Swarms of drones would be able to blanket an area with sensors even if one or two get shot down. The technology could be designed for high threat areas building in strategic redundancy, Air Force officials said.

“You might want to set the task for five or six UAVs to go and cover a particular area where they work in conjunction with each other. Maybe one has one type of sensor and the other has another type of sensor — so they could cue each other,” Endsley said.

“If one picked up an object of interest, it could cue another one to go examine it with maybe a different kind of sensor that might a higher resolution. They would be working together to accomplish a particular mission.”

Groups of coordinated small drones could also be used to confuse enemy radar systems and overwhelm advanced enemy air defenses, Endsley acknowledged.

“This has the ability to provide so many targets that they cannot be dealt with all at once,” said Phillip Finnegan, UAV expert at the Teal Group, a Virginia-based consultancy.

“This is an important area of research because it offers the potential to provide new ways of attacking an adversary at lower cost. It is also important to understand that an adversary might wish to use swarms against the United States — so this has an offensive and defensive character,” Finnegan added.

In addition, small groups of drones operating together could function as munitions or weapons delivery technology. A small class of mini-drone weapons already exist, such as AeroVironment’s Switchblade drone designed to deliver precision weapons effects. The weapon, which can reach distances up to 10 kilometers, is engineered as a low-cost expendable drone loaded with sensors and munitions.

Cost is an important element of the mini-drone swarming concept, Finnegan added.

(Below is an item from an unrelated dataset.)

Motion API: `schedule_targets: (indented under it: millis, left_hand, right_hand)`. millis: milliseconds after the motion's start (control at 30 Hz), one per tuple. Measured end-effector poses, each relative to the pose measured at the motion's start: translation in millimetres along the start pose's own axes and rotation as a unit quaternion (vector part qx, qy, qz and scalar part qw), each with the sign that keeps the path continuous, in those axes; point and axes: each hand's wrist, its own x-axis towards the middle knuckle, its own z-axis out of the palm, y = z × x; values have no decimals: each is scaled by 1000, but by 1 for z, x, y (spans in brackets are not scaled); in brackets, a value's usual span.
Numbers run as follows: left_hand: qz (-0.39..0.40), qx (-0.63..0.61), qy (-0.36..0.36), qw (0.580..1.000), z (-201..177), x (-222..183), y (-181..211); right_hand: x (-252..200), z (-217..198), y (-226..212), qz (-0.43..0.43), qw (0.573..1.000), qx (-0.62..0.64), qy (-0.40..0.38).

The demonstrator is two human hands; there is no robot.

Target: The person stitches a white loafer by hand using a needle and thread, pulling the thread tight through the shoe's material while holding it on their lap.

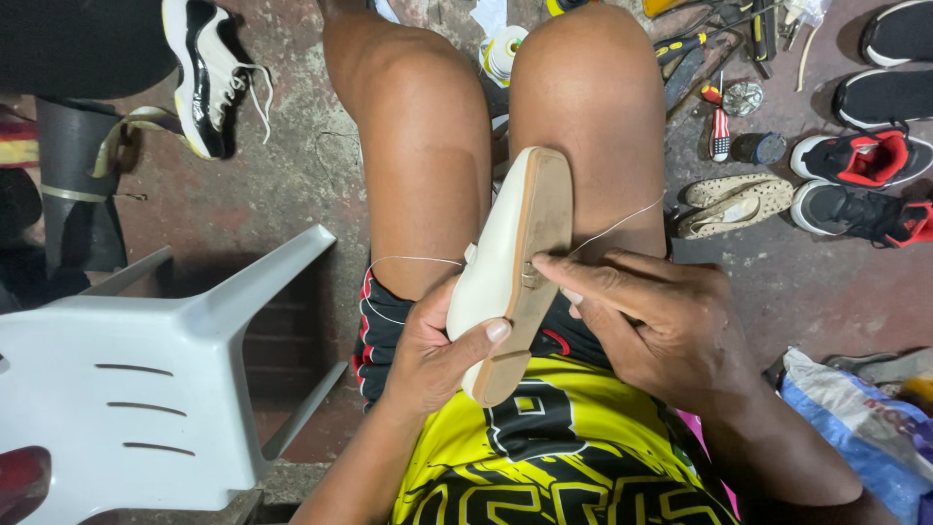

“From a cost perspective, it is important to figure out how to do this in a low cost way. If you start using expensive munitions, it is prohibitively expensive,” he said.

Air Force plans for new drones are part of a new service strategy to be explained in an upcoming paper called “autonomous horizons.” The new Air Force strategy, to be released next month, also calls for greater manned-unmanned teaming between drones and manned aircraft such as F-35s.

The Office of Naval Research is also working on drone-swarming technology through an ongoing effort called Low-Cost Unmanned Aerial Vehicle Swarming Technology, or LOCUST. This involves groups of small, tube-launched UAVs designed to swarm and overwhelm adversaries, Navy officials explained.

“Researchers continue to push the state-of-the-art in autonomy control and plan to launch 30 autonomous UAVs in 2016 in under a minute,” an ONR statement said.

The demonstration will take place from a ship called a Sea Fighter, a high-speed, shallow-water experimental ship developed by the ONR.